Вернувшись из него, устроил судилище уже над московскими боярами и дьяками, обвинив их в сговоре с новгородцами с целью предаться Литве, его убить, а на трон посадить князя Владимира Андреевича Старицкого. По этому делу казнили князя Оболенского-Серебряного, Висковатого, Фуникова, Очин-Плещеева, Ивана Воронцова и многих других. А вместе с ними – самых верных опричников – Вяземского и Басманова. Князь Афанасий Вяземский умер под пытками (наверно, если б знал, в чем признаваться, – признался бы), а Алексея Басманова убил его сын Федор – по приказу царя Ивана.

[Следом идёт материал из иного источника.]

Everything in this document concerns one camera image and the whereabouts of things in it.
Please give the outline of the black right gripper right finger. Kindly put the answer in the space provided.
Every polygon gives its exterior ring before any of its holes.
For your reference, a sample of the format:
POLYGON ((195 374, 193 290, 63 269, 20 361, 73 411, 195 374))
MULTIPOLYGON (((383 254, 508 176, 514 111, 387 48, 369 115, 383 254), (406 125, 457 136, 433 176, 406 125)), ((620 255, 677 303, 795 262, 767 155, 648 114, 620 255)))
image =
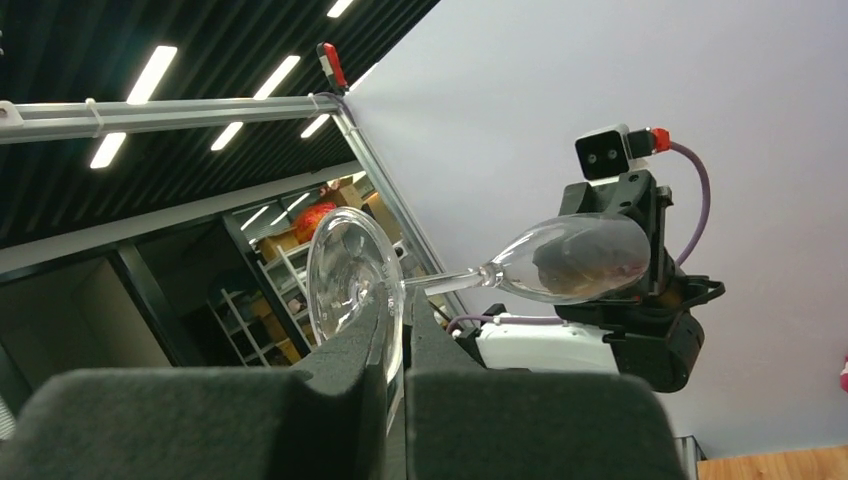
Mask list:
POLYGON ((408 295, 411 479, 682 479, 669 421, 640 379, 489 370, 408 295))

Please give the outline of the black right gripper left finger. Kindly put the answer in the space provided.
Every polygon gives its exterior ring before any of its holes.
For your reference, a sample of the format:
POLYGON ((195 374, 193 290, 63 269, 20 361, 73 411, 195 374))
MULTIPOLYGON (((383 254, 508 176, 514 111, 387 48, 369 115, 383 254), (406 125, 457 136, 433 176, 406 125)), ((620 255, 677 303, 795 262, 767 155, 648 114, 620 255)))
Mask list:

Уж им-то, Басманову и Вяземскому, даром не нужны были Новгород или Литва. Это Курбский мог бежать в Литву – он воевода, а не опричник. А Басманову и Вяземскому никуда от Ивана не деться, шаг в сторону ступить нельзя – столько на них крови и злодейств. И потому можно предполагать с большой долей вероятности, что все это – плод параноидального сознания царя Ивана, кровавого маньяка. Современные наркоманы говорят: «Сидит на измене». Или: «Попал под измену». То есть докурился-докололся до того, что в каждом слове близких подозревает заговор против себя.
Царь Иван и был в известном смысле наркоманом. Наркоманом беспредельной власти. Прибавьте тяжелое детство, когда он рос, заброшенный всеми, с ненавистью глядя на бесчинства бояр. Точно так же впоследствии царь Петр жил в ненависти к боярам, вынесенной с детства, с кровавых сцен Стрелецкого бунта, когда на его глазах растерзали дядю Ивана Нарышкина.
Прибавьте очевидную болезнь – параноидальную шизофрению. Вроде бы все понятно и объяснимо. Только надо еще учесть, что речь идет о Новгороде.
Господин Великий Новгород – особый город на Руси. С особой судьбой и историей, поперечный всему, что производила на Руси власть.
Это было государство с отработанной системой демократической власти. Вече – посадник – тысяцкие – сотские – старосты улиц. Все учтено – от жизни улицы и квартала во главе со старостой и сотским до общегосударственной власти. Князь – отдельно. Он – всего лишь наемный начальник наемной дружины. Для защиты от внешних врагов. С князем заключался договор, где прописывались права и обязанности сторон. Князь, кстати, не имел права владеть какой-либо собственностью на территории государства. Ни землей, ни людьми.
Кто знает, как бы дальше развивалось устройство Новгорода. Возможно, вскоре от вече перешли бы к тайному голосованию – к урнам, к бюллетеням. Из бересты. Я не шучу. А если шучу, то чуть-чуть. Только чтобы подчеркнуть: мы мало знаем о том, что Новгород в то время был городом едва ли не повсеместной грамотности. Жизнь – ремесло и торговля, а значит – бухгалтерия, учет.
В Новгороде с 1228 по 1462 год было возведено не менее 150 церквей. Москва о таком строительстве и не мечтала. Подобное мог себе позволить только очень богатый купеческий, ремесленный город. В Новгороде и его младшем брате Пскове дороги и торговые площади мостили бревнами. Страшно сказать – в Новгороде тогда работал водопровод. Москва о нем и не слышала. Узнала через века.
Новгород входил в Ганзейский союз городов. Это удивительное образование. Ганза существовала четыре века, объединяла 70 городов Северо-Западной Европы. Пусть со временем и Ганза не устояла перед централизацией государственной власти, но она заложила многие основы нынешнего европейского миропорядка. Новгород был еще не полноправным членом союза, исключался, затем снова восстанавливался. Но тем не менее вовлечен, участвовал в европейской жизни европейской торговой организации.
Один из читателей моих книг, предприниматель средней руки, давно еще спросил меня: «А как ты думаешь, мог удержаться этот средневековый русский офшорчик в Новгороде?»
Не мог. Ход нашей истории таков, что никак не мог. Централизация власти в Средневековье объективна. Что для Руси, что для Европы. Взять ту же Германию или Италию с их вольными городами-республиками.
Но отличие – как земли от неба.
В Италии и Германии единое централизованное государство складывалось из многих вольных городов. А Новгород на Руси – один-единственный, с особым устройством. И он один противостоял уже сложившемуся централизованному государству. Новгород для всех – почти чужой. Подобен зерну между громадными каменными жерновов.
Пойти на политический союз с Западом, чтобы полностью оторваться от Руси, он не мог, потому что народ православный. Вера имела основополагающее значение. Хоть Новгород сам выбирал архиепископа, но духовная власть московского патриарха распространялась и на новгородских священников, и на народ. В Литве уже победило католичество, Литва становилась чужой. А Москва – своя. Страшная, опасная, но своя.